ABOUT THIS TASK: Below are the records. Retype exactly the lines between the lines holding "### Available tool" and "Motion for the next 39", inclusive.

RECORDS TO PROCESS:

--

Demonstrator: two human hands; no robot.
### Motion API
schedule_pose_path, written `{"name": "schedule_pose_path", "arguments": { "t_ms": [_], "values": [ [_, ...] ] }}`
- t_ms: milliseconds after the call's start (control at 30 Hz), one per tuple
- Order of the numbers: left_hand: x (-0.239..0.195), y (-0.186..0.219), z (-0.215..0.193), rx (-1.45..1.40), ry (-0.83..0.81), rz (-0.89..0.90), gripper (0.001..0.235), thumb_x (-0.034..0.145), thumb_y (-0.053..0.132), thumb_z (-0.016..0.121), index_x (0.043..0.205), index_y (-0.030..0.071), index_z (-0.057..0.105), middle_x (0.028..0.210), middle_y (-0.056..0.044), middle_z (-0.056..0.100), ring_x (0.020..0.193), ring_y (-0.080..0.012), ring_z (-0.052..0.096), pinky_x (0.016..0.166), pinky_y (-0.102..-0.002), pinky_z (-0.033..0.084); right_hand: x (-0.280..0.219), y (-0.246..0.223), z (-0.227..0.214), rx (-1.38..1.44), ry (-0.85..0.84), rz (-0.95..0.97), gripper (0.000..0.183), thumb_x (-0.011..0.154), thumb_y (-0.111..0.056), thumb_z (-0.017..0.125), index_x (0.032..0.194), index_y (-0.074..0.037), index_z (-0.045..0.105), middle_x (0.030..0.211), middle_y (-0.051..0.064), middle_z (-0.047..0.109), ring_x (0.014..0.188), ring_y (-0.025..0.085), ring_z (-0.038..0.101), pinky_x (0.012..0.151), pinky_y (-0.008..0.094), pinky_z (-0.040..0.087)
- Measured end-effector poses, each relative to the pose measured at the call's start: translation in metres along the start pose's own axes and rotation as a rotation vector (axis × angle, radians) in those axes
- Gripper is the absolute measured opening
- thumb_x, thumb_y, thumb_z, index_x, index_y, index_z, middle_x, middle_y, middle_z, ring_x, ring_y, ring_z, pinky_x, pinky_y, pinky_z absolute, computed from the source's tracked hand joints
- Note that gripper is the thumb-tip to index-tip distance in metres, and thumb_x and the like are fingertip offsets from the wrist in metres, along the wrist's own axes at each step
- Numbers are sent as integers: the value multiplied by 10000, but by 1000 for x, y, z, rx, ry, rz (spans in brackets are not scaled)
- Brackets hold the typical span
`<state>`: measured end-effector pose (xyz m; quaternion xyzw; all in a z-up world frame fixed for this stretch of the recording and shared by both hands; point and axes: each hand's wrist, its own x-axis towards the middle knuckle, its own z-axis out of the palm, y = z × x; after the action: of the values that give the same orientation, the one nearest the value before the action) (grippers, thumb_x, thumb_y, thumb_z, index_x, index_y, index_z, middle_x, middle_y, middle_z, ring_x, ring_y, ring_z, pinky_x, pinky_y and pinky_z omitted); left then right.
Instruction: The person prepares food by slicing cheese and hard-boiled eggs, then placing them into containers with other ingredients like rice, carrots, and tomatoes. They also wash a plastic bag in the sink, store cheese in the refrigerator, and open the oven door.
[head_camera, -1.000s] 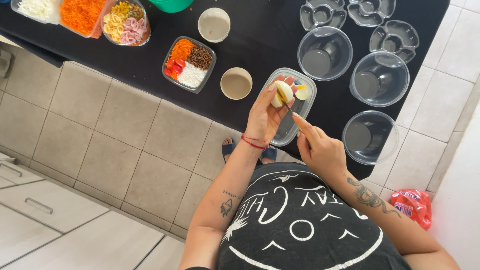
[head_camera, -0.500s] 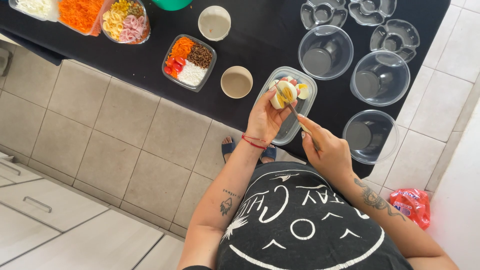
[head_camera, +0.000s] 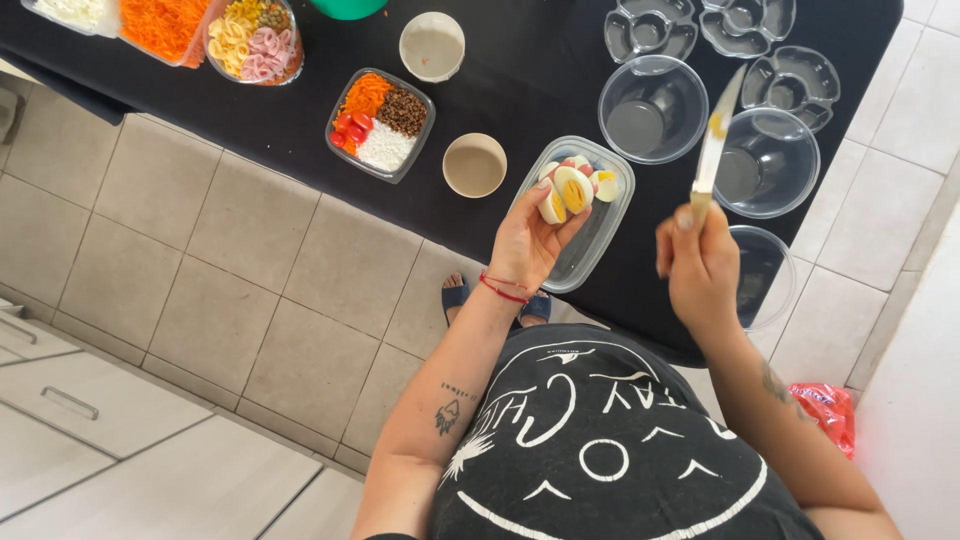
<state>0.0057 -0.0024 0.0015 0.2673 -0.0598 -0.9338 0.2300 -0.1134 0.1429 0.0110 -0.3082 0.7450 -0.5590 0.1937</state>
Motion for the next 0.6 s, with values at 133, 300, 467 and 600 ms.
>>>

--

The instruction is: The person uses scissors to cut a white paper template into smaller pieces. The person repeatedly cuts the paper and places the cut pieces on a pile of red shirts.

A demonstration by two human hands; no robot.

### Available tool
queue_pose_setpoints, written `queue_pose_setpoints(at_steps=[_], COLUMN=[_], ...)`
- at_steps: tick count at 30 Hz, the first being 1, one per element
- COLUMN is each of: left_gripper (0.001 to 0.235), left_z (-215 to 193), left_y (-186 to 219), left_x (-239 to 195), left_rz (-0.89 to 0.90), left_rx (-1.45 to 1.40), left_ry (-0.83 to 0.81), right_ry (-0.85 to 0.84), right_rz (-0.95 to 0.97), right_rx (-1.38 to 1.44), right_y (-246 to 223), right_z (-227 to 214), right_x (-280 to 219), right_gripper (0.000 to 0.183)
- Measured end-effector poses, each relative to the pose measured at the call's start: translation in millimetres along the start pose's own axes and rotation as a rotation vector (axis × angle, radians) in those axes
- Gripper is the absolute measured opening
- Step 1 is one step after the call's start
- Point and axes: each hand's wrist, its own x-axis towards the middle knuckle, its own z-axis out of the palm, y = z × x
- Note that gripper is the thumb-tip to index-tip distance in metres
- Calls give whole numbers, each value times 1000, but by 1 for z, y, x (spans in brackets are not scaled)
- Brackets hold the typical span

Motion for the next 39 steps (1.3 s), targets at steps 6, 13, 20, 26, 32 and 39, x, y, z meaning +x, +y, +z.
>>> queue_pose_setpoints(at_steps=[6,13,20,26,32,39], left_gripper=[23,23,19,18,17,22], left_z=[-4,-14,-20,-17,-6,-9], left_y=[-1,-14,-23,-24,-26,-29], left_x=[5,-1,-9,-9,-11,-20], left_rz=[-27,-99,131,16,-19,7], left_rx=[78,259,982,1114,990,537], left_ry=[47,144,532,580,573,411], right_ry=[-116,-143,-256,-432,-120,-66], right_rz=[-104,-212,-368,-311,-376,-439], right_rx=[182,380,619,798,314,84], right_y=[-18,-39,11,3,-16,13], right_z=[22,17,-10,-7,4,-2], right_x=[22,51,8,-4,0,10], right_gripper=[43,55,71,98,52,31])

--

PROBLEM SOLUTION:
### Available tool
queue_pose_setpoints, written `queue_pose_setpoints(at_steps=[_], COLUMN=[_], ...)`
- at_steps: tick count at 30 Hz, the first being 1, one per element
- COLUMN is each of: left_gripper (0.001 to 0.235), left_z (-215 to 193), left_y (-186 to 219), left_x (-239 to 195), left_rz (-0.89 to 0.90), left_rx (-1.45 to 1.40), left_ry (-0.83 to 0.81), right_ry (-0.85 to 0.84), right_rz (-0.95 to 0.97), right_rx (-1.38 to 1.44), right_y (-246 to 223), right_z (-227 to 214), right_x (-280 to 219), right_gripper (0.000 to 0.183)
- Measured end-effector poses, each relative to the pose measured at the call's start: translation in millimetres along the start pose's own axes and rotation as a rotation vector (axis × angle, radians) in those axes
- Gripper is the absolute measured opening
- Step 1 is one step after the call's start
- Point and axes: each hand's wrist, its own x-axis towards the middle knuckle, its own z-axis out of the palm, y = z × x
- Note that gripper is the thumb-tip to index-tip distance in metres
- Calls give whole numbers, each value times 1000, but by 1 for z, y, x (spans in brackets are not scaled)
- Brackets hold the typical span

Motion for the next 39 steps (1.3 s), targets at steps 6, 13, 20, 26, 32 and 39, x, y, z meaning +x, +y, +z.

The output returned above is complete.